Extracted data entries:
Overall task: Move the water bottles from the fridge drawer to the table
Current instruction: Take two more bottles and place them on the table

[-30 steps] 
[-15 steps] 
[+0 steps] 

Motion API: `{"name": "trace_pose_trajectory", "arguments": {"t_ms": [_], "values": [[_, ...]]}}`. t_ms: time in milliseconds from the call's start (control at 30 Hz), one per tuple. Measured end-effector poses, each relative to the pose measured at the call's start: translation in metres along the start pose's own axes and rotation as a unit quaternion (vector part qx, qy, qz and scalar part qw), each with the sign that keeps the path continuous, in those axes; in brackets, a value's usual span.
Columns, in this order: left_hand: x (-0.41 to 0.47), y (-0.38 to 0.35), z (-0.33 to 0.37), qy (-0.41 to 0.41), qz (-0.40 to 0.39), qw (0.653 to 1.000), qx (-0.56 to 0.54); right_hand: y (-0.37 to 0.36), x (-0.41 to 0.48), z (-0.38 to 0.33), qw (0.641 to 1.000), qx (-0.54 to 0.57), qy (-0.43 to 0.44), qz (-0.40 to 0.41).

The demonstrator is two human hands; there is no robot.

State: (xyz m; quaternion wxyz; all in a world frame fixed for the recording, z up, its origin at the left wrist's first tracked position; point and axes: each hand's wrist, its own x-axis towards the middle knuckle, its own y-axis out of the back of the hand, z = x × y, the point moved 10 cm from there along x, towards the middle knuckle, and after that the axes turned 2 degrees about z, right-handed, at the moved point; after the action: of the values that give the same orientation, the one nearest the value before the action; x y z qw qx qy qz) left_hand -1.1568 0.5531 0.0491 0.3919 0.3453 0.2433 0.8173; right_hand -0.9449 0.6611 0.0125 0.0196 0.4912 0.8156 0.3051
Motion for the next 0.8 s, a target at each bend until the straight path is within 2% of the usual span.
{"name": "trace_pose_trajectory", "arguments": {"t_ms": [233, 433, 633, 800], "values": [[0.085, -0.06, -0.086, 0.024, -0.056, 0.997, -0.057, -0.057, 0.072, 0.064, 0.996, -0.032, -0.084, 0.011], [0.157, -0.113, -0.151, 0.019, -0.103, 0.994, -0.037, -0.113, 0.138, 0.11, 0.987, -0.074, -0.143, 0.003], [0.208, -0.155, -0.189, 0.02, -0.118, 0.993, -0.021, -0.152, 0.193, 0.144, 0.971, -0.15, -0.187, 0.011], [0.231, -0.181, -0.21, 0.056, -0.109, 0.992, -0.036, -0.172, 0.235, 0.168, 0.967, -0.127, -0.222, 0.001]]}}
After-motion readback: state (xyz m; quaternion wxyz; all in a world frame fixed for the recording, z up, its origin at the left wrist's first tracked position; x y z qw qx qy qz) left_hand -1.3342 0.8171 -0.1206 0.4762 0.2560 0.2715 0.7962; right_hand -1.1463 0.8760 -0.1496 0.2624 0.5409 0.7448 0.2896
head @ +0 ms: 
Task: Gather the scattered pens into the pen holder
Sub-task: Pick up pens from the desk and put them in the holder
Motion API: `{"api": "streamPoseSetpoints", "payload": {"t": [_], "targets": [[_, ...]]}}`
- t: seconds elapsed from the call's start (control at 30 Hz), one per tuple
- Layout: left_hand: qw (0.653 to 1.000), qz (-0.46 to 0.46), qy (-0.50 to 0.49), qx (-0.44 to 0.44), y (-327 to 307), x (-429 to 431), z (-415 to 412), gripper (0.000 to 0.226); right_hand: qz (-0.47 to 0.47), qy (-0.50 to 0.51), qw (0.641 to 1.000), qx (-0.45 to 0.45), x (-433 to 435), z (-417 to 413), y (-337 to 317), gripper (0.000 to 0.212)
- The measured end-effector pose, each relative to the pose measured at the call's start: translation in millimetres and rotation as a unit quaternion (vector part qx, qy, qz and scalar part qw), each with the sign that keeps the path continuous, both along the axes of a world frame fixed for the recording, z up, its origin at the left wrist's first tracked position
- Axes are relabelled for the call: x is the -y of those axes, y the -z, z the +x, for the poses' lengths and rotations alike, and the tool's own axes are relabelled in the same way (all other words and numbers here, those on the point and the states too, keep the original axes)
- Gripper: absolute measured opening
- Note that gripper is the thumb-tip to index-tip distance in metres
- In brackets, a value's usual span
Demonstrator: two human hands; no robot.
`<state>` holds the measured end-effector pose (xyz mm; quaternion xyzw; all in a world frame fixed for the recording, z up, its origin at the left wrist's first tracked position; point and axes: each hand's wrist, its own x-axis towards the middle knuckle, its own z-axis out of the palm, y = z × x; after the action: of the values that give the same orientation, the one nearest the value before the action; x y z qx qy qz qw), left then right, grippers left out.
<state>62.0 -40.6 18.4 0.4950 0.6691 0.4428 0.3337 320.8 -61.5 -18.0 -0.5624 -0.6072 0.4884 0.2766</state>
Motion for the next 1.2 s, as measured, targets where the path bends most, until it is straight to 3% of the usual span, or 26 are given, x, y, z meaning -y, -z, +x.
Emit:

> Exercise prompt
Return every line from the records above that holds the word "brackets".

> Exercise response
Motion API: `{"name": "trace_pose_trajectory", "arguments": {"t_ms": [_], "values": [[_, ...]]}}`. t_ms: time in milliseconds from the call's start (control at 30 Hz), one per tuple. Measured end-effector poses, each relative to the pose measured at the call's start: translation in metres along the start pose's own axes and rotation as a unit quaternion (vector part qx, qy, qz and scalar part qw), each with the sign that keeps the path continuous, in those axes; in brackets, a value's usual span.
- In brackets, a value's usual span

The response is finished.